TASK REQUIREMENTS =>
If a line includes the word "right", it belongs in the count; state the total for the data below and add nothing.

*** Opening PROVIDED DATA ***

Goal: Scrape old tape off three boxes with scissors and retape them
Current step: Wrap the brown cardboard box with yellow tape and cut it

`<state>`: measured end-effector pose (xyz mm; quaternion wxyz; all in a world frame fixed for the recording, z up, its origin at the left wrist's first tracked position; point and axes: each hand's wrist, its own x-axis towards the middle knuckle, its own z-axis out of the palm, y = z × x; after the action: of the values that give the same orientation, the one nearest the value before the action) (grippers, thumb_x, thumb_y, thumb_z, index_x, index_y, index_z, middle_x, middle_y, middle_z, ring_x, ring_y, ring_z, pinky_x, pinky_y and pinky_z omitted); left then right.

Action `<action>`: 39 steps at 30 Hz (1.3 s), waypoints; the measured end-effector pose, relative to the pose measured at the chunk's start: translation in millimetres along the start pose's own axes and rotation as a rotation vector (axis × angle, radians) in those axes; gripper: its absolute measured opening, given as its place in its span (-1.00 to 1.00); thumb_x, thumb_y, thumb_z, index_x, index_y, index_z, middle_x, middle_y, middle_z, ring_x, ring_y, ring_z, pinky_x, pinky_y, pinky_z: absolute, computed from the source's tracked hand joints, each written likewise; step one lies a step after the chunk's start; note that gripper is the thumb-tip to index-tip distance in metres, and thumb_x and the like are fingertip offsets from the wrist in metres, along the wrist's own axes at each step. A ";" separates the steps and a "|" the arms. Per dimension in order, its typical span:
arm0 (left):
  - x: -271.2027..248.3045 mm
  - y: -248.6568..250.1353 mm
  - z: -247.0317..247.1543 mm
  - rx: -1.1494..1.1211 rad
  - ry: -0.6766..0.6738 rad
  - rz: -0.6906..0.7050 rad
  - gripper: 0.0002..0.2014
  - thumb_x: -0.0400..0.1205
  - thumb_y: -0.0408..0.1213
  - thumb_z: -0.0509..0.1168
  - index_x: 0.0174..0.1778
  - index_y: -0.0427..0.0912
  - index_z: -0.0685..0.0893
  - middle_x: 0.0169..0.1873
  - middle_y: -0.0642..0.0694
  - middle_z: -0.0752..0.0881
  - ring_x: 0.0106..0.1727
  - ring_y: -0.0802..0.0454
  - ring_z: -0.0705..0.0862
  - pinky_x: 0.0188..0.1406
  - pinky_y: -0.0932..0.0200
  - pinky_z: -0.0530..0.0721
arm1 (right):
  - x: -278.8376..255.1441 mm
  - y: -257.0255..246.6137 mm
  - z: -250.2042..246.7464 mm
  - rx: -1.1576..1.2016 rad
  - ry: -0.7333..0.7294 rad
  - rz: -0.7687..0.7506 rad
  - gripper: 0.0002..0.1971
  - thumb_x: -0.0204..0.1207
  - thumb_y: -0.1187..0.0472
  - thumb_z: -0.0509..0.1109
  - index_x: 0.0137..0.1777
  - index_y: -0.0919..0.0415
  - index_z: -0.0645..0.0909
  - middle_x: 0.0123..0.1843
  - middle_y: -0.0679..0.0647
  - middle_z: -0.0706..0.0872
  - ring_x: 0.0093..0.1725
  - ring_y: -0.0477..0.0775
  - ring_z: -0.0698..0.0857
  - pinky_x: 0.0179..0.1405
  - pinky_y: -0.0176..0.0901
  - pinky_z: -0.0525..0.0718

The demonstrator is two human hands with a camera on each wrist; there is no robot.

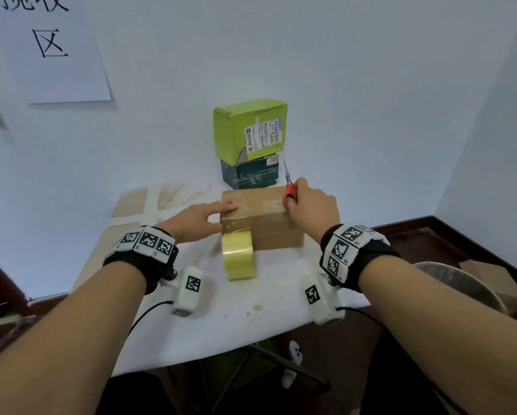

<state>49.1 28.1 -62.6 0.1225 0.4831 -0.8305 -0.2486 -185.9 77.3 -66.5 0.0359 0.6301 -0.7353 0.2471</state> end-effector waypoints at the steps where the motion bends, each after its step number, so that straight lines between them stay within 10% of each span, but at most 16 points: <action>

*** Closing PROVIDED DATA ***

ANSWER =>
2